◆ ABOUT THIS EXERCISE
Using the data below, return the stretch from the line that contains "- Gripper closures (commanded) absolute" through the line that contains "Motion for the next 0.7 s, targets", both included, exactly as it stands and nothing beyond it.

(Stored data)
□ □ □ □

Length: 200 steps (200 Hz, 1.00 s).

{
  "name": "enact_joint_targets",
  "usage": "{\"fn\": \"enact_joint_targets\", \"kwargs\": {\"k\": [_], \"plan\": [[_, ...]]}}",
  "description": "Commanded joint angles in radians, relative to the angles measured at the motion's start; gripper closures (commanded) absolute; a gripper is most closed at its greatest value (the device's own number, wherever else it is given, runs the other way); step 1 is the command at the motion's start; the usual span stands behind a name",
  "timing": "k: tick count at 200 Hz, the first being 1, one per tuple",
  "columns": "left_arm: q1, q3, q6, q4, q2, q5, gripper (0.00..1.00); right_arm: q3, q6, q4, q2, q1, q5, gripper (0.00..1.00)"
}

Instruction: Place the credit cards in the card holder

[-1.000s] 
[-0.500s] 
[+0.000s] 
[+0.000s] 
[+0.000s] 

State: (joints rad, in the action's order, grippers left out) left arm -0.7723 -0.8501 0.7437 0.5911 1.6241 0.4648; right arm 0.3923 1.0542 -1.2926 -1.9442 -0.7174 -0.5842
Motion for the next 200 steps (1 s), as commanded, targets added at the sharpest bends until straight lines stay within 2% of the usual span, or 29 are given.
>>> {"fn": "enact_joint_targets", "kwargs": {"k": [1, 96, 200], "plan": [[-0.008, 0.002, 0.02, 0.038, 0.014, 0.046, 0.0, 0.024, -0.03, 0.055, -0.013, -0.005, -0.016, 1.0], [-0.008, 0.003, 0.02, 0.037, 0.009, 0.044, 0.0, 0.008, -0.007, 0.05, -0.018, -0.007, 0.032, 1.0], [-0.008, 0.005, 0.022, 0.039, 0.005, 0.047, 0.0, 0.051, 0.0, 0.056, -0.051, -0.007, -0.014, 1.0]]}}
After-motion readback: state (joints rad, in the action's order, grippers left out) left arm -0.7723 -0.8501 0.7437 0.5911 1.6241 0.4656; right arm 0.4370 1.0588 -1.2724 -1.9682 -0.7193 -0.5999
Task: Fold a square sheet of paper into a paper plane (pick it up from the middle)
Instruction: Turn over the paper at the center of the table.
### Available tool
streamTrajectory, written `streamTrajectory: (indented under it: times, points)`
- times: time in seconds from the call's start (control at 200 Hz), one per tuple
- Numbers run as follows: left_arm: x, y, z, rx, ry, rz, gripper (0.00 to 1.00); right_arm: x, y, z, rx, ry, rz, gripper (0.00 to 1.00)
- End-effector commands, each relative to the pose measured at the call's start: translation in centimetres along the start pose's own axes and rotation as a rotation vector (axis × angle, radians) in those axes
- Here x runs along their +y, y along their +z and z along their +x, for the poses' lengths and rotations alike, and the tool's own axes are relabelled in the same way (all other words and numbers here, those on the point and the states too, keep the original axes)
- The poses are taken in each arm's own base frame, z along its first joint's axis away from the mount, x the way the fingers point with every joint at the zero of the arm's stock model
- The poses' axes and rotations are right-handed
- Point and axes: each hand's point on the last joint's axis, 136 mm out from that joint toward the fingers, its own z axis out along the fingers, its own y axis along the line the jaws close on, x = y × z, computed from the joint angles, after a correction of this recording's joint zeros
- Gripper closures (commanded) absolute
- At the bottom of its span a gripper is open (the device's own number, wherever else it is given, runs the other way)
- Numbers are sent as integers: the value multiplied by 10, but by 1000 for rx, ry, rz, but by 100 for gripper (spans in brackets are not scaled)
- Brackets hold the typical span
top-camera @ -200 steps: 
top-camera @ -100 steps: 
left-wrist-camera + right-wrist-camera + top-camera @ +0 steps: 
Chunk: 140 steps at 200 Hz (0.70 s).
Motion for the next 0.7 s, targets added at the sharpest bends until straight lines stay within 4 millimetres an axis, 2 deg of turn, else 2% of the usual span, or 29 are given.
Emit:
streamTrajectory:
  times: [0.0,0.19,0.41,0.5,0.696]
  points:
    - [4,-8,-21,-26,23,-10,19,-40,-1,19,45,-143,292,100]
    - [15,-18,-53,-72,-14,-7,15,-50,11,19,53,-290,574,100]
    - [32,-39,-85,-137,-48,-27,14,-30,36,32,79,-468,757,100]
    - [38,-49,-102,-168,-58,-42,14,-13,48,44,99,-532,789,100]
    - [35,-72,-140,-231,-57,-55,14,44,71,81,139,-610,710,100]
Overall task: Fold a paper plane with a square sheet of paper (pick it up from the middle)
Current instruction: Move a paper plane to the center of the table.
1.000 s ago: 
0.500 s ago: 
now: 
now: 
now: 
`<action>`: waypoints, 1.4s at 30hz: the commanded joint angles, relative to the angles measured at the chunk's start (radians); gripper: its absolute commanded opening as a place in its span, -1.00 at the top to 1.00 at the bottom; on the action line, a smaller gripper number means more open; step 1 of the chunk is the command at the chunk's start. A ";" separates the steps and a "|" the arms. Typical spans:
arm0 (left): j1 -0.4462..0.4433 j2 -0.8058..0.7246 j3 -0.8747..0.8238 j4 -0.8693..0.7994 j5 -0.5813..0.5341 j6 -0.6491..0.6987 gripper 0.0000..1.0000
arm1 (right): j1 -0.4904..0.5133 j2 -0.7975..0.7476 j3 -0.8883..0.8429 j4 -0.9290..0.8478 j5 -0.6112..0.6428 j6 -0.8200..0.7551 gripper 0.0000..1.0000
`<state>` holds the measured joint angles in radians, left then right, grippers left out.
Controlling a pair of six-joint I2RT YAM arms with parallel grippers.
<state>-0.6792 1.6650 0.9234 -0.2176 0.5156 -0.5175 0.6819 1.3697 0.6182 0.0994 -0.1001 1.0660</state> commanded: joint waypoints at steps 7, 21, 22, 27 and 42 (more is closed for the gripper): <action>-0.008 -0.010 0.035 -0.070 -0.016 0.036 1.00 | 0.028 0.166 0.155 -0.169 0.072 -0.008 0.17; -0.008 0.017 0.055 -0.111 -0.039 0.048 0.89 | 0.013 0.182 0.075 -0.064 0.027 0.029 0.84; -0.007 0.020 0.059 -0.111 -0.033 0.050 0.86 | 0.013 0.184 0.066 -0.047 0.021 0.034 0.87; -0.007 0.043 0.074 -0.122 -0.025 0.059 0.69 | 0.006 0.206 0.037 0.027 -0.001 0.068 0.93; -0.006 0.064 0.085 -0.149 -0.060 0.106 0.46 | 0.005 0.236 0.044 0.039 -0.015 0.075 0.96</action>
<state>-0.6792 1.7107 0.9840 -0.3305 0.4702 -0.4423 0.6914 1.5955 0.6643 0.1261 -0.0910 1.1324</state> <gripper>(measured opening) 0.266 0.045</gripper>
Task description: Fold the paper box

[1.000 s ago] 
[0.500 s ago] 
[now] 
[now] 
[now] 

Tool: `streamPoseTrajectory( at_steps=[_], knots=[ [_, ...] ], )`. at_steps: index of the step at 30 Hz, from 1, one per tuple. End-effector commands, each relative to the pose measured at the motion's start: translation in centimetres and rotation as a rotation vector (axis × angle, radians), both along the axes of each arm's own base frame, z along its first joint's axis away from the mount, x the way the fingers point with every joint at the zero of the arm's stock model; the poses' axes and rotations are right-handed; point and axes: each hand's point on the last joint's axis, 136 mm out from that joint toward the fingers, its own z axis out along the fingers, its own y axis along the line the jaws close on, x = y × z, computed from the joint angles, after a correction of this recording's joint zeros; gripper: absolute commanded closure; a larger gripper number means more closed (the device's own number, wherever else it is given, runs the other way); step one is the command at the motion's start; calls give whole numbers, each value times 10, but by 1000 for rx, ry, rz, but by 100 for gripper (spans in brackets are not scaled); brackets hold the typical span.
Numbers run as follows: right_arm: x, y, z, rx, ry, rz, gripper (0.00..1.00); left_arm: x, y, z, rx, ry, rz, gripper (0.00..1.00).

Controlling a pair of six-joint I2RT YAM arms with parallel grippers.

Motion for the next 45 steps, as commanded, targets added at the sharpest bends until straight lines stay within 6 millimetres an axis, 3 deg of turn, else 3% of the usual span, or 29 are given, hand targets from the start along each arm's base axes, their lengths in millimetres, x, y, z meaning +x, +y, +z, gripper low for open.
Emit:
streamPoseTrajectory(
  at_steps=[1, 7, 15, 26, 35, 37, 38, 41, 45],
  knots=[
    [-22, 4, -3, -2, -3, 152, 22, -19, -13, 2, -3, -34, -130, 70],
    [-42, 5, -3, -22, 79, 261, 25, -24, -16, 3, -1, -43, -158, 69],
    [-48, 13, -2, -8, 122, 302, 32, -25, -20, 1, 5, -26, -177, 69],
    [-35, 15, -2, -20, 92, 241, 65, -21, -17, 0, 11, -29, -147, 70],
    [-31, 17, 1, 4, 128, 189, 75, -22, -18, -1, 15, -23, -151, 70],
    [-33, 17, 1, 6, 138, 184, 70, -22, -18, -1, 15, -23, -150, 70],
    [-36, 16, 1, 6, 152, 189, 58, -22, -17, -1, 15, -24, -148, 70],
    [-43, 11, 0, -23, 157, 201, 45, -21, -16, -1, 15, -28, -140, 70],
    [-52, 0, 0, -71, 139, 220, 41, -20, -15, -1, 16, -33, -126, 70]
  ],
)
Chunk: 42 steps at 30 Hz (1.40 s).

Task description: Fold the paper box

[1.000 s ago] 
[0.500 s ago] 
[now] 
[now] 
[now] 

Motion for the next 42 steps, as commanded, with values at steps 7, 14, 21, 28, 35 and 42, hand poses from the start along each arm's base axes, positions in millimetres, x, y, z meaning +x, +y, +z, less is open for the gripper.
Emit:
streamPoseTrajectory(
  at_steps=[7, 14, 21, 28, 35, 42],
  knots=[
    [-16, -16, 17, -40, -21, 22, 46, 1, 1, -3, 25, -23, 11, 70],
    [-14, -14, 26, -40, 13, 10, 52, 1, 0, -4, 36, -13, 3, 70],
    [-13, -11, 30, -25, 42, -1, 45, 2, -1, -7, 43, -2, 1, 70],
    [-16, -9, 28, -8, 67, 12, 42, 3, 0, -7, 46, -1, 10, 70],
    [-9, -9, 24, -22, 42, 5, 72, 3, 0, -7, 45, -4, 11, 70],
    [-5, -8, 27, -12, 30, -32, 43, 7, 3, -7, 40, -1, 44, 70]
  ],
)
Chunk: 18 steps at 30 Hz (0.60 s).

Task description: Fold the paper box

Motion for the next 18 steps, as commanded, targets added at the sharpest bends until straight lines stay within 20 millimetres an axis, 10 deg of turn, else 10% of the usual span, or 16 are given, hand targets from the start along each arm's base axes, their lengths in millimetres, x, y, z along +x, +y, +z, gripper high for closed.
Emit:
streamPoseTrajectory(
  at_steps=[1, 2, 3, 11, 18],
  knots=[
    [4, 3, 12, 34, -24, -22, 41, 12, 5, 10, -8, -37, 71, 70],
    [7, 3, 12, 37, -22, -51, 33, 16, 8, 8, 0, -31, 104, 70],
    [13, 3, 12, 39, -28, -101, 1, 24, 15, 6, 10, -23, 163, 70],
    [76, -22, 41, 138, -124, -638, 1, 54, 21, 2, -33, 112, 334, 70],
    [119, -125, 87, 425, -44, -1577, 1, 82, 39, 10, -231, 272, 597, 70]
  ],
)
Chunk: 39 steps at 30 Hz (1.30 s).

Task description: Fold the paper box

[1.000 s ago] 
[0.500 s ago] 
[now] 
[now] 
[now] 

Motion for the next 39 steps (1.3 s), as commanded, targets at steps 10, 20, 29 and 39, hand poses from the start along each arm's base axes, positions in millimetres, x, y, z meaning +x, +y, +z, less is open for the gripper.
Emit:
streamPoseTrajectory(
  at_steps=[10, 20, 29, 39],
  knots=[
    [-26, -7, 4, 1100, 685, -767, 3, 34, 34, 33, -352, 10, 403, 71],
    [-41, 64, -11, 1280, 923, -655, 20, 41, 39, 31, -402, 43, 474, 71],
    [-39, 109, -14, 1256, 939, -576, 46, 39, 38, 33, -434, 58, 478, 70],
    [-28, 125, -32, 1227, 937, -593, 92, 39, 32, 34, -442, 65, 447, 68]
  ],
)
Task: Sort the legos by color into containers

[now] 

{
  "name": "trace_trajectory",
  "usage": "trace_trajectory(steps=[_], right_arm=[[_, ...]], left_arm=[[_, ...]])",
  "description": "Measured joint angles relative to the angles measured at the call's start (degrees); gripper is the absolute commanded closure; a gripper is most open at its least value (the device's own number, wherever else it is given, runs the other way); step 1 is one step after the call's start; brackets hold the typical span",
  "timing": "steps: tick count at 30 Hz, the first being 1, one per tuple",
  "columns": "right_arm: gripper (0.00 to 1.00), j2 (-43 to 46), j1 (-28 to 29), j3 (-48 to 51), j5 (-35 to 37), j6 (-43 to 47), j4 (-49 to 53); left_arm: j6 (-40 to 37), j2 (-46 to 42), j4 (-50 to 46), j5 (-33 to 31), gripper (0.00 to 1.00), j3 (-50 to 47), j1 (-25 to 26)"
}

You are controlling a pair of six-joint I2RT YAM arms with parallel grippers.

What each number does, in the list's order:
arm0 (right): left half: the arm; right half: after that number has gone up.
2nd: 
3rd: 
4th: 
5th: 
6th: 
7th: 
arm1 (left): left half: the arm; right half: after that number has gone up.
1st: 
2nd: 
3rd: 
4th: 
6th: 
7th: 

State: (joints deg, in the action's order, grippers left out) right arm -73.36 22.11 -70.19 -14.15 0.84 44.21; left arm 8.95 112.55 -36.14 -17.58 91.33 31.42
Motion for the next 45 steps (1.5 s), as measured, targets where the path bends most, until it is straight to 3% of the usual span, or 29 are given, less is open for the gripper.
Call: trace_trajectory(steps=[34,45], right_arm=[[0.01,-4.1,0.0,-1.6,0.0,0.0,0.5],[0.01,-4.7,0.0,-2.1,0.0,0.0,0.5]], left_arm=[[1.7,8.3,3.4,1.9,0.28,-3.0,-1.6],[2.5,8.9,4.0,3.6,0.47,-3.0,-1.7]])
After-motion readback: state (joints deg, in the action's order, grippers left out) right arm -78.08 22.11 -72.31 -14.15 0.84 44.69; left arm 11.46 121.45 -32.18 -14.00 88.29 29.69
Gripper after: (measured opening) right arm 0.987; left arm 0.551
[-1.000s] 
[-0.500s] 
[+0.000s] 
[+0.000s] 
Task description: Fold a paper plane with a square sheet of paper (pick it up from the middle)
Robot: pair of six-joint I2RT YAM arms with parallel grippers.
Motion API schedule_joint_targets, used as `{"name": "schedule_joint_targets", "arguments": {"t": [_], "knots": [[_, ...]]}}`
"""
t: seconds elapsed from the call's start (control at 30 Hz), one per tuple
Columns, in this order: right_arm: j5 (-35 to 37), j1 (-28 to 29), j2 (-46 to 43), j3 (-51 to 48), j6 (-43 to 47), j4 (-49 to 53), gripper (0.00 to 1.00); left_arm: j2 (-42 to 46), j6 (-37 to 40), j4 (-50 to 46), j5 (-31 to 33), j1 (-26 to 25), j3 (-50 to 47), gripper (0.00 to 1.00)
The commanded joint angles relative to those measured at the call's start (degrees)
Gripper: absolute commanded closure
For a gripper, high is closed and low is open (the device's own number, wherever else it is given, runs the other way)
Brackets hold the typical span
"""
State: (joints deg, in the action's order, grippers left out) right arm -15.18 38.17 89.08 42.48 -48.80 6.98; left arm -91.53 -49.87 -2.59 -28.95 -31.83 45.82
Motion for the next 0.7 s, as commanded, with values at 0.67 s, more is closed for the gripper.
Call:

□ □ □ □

◆ RESPONSE TO THE EXERCISE
- Gripper closures (commanded) absolute
- At the bottom of its span a gripper is open (the device's own number, wherever else it is given, runs the other way)
- Numbers are sent as integers: the value multiplied by 10, but by 1000 for rx, ry, rz, but by 100 for gripper (spans in brackets are not scaled)
- Brackets hold the typical span
top-camera @ -200 steps: 
top-camera @ -100 steps: 
left-wrist-camera + right-wrist-camera + top-camera @ +0 steps: 
Chunk: 140 steps at 200 Hz (0.70 s).
Motion for the next 0.7 s, targets added at the sharpest bends until straight lines stay within 4 millimetres an axis, 2 deg of turn, else 2% of the usual span, or 29 are given.

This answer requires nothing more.